With the recent introduction of Intel’s first Xeon Phi coprocessors, NVIDIA’s latest Kepler GPUs, and AMD’s new FirePro S10000 graphics cards, the competition for HPC chip componentry has entered a new phase. The three chipmakers have taken somewhat different paths, though, and it will be up to the market to decide which vendor’s approach will win the day.
It is tempting to think that there might be room for all three accelerator designs in the market, but as it stands today that’s unlikely. The HPC space is too small and homogeneous to support that much architectural diversity. Just consider how the CPU side has, for the most part, consolidated to a single ISA (the x86), and to a large degree, a single vendor (Intel). While there may be a case to be made that these accelerators can offer different advantages for different applications, in their current incarnation they all are built principally as vector accelerators for CPU hosts.
That implies that the chip design that does that best, that is, delivers the most application FLOPS per dollar and per watt, will be the HPC consumer’s top choice – unless you believe that one or the other of these platforms will be substantially easier to program than the others. We’ll get to that particular aspect in a moment.
First though, it’s worthwhile just looking at the specs for the three accelerators. All of them offer teraflop-plus double precision performance with several gigabytes of ECC memory, but not all with the same power draw. And it’s the performance-per-watt that is most likely to become the driving criteria for many HPC users as they try to squeeze maximum FLOPS from a static datacenter power supply.

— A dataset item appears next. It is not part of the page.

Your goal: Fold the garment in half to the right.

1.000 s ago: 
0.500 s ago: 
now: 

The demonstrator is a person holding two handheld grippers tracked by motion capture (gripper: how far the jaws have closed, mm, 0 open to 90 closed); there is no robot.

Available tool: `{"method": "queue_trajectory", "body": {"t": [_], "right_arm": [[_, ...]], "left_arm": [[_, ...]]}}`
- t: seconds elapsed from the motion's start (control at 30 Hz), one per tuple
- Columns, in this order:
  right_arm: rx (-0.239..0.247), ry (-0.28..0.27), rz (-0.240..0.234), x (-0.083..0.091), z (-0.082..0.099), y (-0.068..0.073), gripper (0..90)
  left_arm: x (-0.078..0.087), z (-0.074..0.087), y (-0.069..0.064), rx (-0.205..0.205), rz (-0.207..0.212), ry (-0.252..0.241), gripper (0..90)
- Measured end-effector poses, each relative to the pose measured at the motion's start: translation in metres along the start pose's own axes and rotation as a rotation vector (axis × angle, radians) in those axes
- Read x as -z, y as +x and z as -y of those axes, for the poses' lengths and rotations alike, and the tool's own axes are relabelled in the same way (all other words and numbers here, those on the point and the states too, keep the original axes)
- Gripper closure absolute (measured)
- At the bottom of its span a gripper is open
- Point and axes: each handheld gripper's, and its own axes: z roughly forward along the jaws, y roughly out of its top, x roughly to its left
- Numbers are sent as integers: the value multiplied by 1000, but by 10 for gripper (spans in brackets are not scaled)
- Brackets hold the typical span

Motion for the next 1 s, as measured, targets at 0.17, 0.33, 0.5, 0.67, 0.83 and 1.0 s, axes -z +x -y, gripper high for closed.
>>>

The NVIDIA Tesla K20X is the one to beat in this regard. It offers 1.3 teraflops in a 235 watt package – so 5.6 gigaflops/watt. Intel’s new “Knights Corner” Xeon Phi, the 5110P, delivers 1.011 teraflops with a TDP of 225 watts, which works out to 4.5 gigaflops/watt. The AMD FirePro S10000 card that sports two “Tahiti” GPUs, is rated at 1.48 teraflops. But the FirePro draws 375 watts, so its 3.9 gigaflops/watt is actually the lowest of the bunch.
The FirePro does somewhat better in the single precision FP department, delivering 15.8 gigaflops/watt to the K20X’s 16.8 gigaflops/watt and the 5110P’s 9.0 gigaflops/watt (estimated). But if you’re really focused on single precision performance, the go-to device is the NVIDIA K10, which delivers over 20 gigaflops/watt.
Memory-wise, the Intel 5110P is tops with 8 GB and 320 GB/sec of bandwidth. The K20X is supplied with 6 GB and 250 GB/sec, so less capacity, but with roughly the same bandwidth per byte. The new FirePro is also equipped with 6 GB, but at 450 GB/sec, offers considerably more bandwidth. That’s all with ECC turned off, though, so your actual mileage will vary depending on the error correction smarts on each of these platforms.
It’s not surprising that NVIDIA’s silicon specs out so well here. They’ve been the dominant player in the accelerator business for the last several years and have spent a lot of time designing the devices for this role. But the hardware alone will not be the sole determinant. Porting applications to these accelerators and getting them to draw on those abundant FLOPS will be the biggest challenge.
It is here that Intel believes it has an advantage. The company’s line has been that existing programs, using just standard MPI and OpenMP as the framework for parallelism, will port to the Xeon Phi platform with a simple recompile and link. And while that’s true, that doesn’t necessarily guarantee good performance. In fact, it is more than likely that porting applications that lend themselves to vector acceleration on Xeon Phi will have to be modified in ways not so different than what is done for GPUs – namely splitting the code across the CPU and accelerator, such that performance is optimized across the serial and parallel parts of the application.
Until there are a number of well-known HPC applications running on the Xeon Phi, proof of easy porting with impressive performance are just claims. And in any case, OpenMP’s new accelerator directives are supposed to level the software playing field across all these platforms – at least with regard to a standard high-level software framework. As of today, though, that standard has not been ratified and it’s not clear if GPUs will be supported adequately on the initial go-around, which, given the current accelerator landscape, sort of defeats the purpose for a hardware-independent API.
This is just the beginning of the accelerator era of high performance computing, or perhaps more accurately, the end of the beginning. Especially with Intel’s entrance into the space, the accelerator model for high performance computing has been legitimized in a way that NVIDIA could not have done on its own. And while accelerators are not the be-all and end-all of HPC, right now they are driving much of the rapid performance gains we see in the industry.
That means the stakes are high for all three vendors. Whoever comes out on top is likely to establish itself as the dominant supercomputing chipmaker for the latter half of the petascale era and the first part of the exascale era, when the technology will almost certainly be integrated into the CPU die. With Intel, NVIDIA and AMD now focusing more interest in their accelerator lines, we’re apt to see an even more rapid evolution of the hardware and the software.